Categories Concall Highlights, Earnings, Finance
Axis Bank Ltd Q1 FY23 Earnings Conference Call Insights
Key highlights from Axis Bank Ltd (AXISBANK) Q1 FY23 Earnings Concall
Q&A Highlights:
- Mahrukh Adajania from Edelweiss asked about loan growth outlook. Amitabh Chaudhry MD replied that the bank delivered double digit growth and will continue to grow faster than the market. AXISBANK said it is not worried about getting the loan growth back but waiting for the right pricing to resume.
- Mahrukh Adajania of Edelweiss enquired about reclassification of some deposit from retail to wholesale if that’s all done. Amitabh Chaudhry MD clarified that a small amount is still pending but most of that work is almost done.
- Mahrukh Adajania of Edelweiss asked about near term target for opex. Puneet Sharma CFO said the expenses would go up.

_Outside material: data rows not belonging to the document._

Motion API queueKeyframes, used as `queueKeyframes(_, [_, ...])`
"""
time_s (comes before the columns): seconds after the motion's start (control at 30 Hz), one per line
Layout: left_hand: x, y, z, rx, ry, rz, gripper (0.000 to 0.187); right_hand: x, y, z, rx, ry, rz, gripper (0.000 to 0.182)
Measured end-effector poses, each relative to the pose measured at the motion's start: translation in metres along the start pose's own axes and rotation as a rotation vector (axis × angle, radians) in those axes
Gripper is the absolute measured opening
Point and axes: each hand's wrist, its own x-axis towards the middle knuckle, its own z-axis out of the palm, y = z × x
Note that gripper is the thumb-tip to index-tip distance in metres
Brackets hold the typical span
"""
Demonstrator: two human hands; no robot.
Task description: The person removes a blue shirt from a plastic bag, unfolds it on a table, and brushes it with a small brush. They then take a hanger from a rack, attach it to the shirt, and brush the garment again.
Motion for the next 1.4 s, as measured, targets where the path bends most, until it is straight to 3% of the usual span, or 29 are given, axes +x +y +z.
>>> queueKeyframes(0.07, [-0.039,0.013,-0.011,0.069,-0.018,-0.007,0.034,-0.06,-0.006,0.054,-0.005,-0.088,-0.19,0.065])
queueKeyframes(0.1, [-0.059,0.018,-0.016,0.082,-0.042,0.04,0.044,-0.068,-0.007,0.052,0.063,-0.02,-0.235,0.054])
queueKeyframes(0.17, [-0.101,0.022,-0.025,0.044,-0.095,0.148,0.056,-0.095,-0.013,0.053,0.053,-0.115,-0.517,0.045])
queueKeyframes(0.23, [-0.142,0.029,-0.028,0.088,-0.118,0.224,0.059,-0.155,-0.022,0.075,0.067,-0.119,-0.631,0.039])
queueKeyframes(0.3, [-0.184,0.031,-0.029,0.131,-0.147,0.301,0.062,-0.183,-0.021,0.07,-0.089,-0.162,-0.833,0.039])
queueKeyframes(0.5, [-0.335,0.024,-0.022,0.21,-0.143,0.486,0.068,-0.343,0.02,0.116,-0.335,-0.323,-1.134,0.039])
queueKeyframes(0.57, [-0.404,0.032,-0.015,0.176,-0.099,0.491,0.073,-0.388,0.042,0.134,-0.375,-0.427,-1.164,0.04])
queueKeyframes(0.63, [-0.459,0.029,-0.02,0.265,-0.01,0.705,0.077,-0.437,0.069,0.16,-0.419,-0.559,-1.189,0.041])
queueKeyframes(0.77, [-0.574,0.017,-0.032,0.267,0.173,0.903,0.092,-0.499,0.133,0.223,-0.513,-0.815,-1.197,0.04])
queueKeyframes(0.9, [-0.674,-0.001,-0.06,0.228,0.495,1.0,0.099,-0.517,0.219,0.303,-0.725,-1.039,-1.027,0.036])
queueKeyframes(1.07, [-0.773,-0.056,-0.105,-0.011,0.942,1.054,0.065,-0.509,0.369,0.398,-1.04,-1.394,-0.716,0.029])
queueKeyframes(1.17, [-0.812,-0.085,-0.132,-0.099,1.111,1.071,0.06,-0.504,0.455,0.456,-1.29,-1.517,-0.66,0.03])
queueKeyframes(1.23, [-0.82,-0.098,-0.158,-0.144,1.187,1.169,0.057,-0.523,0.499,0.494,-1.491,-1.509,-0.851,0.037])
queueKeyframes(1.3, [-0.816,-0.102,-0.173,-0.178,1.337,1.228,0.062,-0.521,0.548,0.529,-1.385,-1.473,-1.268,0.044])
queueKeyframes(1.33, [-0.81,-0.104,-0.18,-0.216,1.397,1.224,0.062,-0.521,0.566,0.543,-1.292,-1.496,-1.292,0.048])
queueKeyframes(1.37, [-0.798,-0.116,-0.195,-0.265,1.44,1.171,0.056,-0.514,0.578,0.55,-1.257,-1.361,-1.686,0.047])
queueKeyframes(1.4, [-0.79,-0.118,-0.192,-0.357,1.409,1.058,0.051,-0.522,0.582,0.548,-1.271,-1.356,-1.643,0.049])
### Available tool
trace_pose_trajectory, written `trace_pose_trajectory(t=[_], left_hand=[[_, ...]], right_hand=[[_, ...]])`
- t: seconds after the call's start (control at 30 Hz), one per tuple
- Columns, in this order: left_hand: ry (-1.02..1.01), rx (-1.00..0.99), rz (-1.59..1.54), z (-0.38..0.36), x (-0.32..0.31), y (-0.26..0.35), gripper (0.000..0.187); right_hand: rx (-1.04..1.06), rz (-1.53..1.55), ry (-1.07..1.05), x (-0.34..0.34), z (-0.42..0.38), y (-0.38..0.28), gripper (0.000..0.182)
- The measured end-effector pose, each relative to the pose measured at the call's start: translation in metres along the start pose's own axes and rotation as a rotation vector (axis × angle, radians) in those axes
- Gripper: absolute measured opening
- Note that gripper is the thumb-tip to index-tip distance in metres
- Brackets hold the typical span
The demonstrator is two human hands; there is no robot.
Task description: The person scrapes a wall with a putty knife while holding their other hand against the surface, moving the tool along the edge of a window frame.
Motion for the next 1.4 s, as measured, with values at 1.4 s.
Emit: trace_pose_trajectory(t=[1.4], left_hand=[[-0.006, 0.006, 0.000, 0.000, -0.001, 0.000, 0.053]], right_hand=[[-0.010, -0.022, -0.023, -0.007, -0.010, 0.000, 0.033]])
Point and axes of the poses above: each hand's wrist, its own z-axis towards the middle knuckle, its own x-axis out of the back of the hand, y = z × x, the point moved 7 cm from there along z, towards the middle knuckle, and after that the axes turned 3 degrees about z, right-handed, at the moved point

The bank’s cost to expenses was 2.17 in 4Q22, which went up to 2.24 led by the investments in growth business.
- Mahrukh Adajania of Edelweiss also asked about reason for employee expenses rising sharply QoQ. Puneet Sharma CFO said that on a YonY basis, the bank added 6,150 people to its growth businesses and tech and digital teams. Second impact is the RBI instruction on accounting for ESOPs that didn’t happen in 1Q22 which is reflected currently.
- Abhishek Murarka with HSBC asked about the outlook for NIM. Puneet Sharma CFO answered that the bank remains committed to getting to the 3.7%, 3.8% improvement over the next 8-10 quarters.

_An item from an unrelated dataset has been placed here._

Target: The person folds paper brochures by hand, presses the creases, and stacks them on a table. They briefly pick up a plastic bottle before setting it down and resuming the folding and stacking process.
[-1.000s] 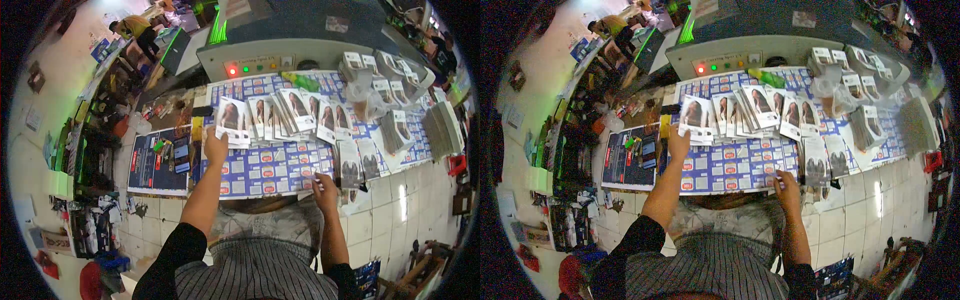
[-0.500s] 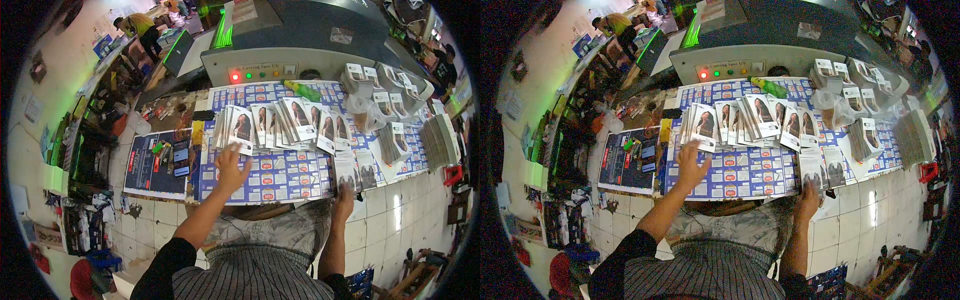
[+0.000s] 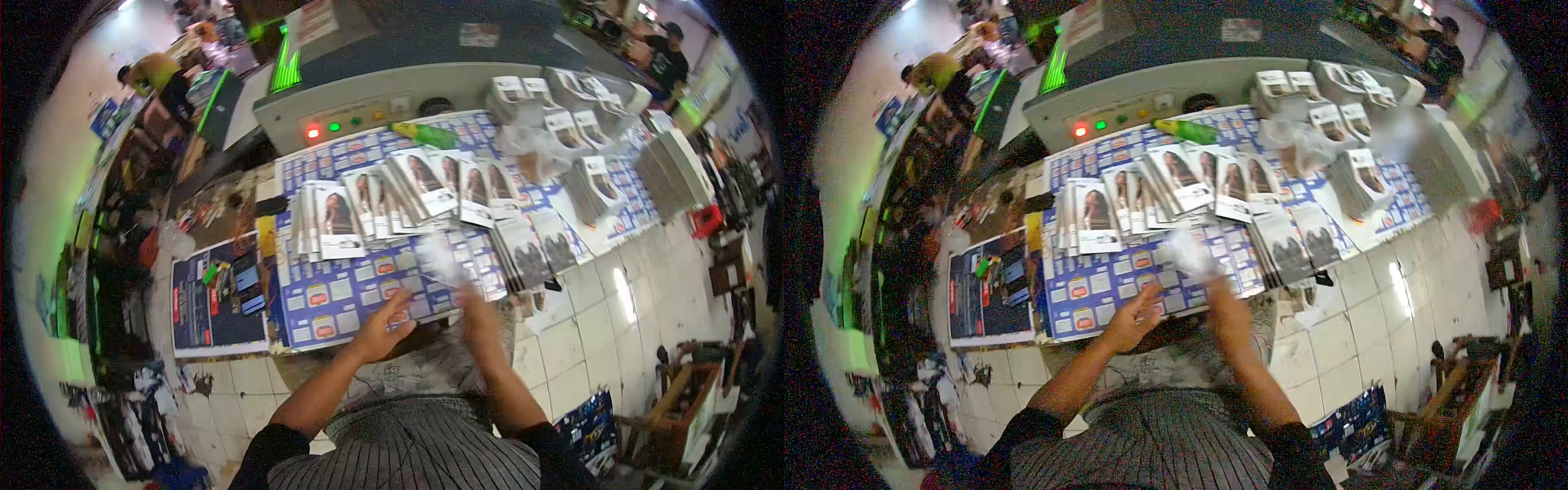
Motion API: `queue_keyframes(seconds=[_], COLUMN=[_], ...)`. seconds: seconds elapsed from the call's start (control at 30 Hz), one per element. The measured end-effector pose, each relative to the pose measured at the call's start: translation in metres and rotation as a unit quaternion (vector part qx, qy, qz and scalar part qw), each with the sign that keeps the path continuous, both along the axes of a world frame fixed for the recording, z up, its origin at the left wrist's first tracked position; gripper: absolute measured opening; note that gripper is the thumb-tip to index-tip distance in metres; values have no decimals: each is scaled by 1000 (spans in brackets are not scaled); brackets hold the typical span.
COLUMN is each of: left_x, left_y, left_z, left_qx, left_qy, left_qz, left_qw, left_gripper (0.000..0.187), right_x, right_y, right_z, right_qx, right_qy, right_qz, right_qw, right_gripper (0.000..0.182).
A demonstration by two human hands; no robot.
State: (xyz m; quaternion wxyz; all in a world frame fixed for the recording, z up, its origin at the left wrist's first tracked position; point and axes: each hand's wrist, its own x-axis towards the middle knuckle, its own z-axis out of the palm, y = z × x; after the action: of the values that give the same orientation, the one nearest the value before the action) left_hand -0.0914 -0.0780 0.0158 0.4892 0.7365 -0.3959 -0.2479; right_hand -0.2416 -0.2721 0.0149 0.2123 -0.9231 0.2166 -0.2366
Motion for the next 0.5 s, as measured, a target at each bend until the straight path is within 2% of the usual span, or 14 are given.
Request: queue_keyframes(seconds=[0.03, 0.07, 0.1, 0.13, 0.2, 0.23, 0.27, 0.33, 0.4, 0.5], left_x=[-7, -11, -8, -3, 9, 8, 7, 2, 0, 2], left_y=[-7, -12, -9, -3, 13, 20, 28, 32, 29, 32], left_z=[-3, -6, -11, -19, -39, -42, -46, -30, -11, -12], left_qx=[-73, -141, -132, -133, -109, -133, -134, -162, -172, -199], left_qy=[141, 278, 328, 329, 363, 382, 382, 446, 449, 457], left_qz=[44, 89, 153, 147, 183, 164, 166, 132, 148, 158], left_qw=[986, 946, 923, 923, 907, 899, 899, 870, 864, 853], left_gripper=[37, 37, 36, 36, 36, 38, 38, 38, 37, 37], right_x=[12, 23, 34, 39, 50, 56, 60, 66, 68, 72], right_y=[22, 45, 61, 63, 61, 58, 56, 48, 57, 63], right_z=[0, 0, 14, 23, 34, 27, 22, 20, 22, 22], right_qx=[27, 62, 42, 39, 176, 135, 136, 123, 132, 51], right_qy=[-19, -30, -57, -56, -57, -92, -91, -59, -34, -79], right_qz=[104, 205, 240, 235, 114, 45, 47, 145, 139, 161], right_qw=[994, 976, 968, 970, 976, 986, 985, 980, 981, 983], right_gripper=[40, 44, 46, 46, 52, 57, 57, 63, 65, 67])
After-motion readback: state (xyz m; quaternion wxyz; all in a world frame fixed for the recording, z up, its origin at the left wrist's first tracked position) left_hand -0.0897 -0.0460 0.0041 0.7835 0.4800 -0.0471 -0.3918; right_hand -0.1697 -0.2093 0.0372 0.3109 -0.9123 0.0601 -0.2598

- Kunal Shah from ICICI Securities asked about growth in terms of retail TD on a like for like basis. Ravi Narayanan GE said the whole focus is on getting the LCR accretive business moving. On the like for like basis, the TD figures will be around the 13% growth YoY.
- Rahul Jain of Goldman Sachs enquired about credit card momentum being strong and what would be the revolver rate and EMI portion out of the spend. Sanjeev Moghe EVP answered that revolver rates have reduced for ASIXBANK and for the entire industry. This means a lot of revolvers went out with the credit cycle seen couple of years back.
- Mahesh M.B. from Kotak Securities enquired that with respect to the spread improvement reported in 1Q23, how much is attributed to the loan mix. Puneet Sharma CFO replied that the company has not split the 13 bp, but it will be a mix of repricing effect on the floating rate book plus the mix effect.
- Mahesh M.B. from Kotak Securities also asked how does the bank see the pricing of the loan book changing over the next couple of quarters given the yield movement. Puneet Sharma CFO answered that about 69% of the entire loan book is floating rate, of which roughly about 30% is repo. The MCLR reprice is going to be more out in time; the repo re-prices will be faster.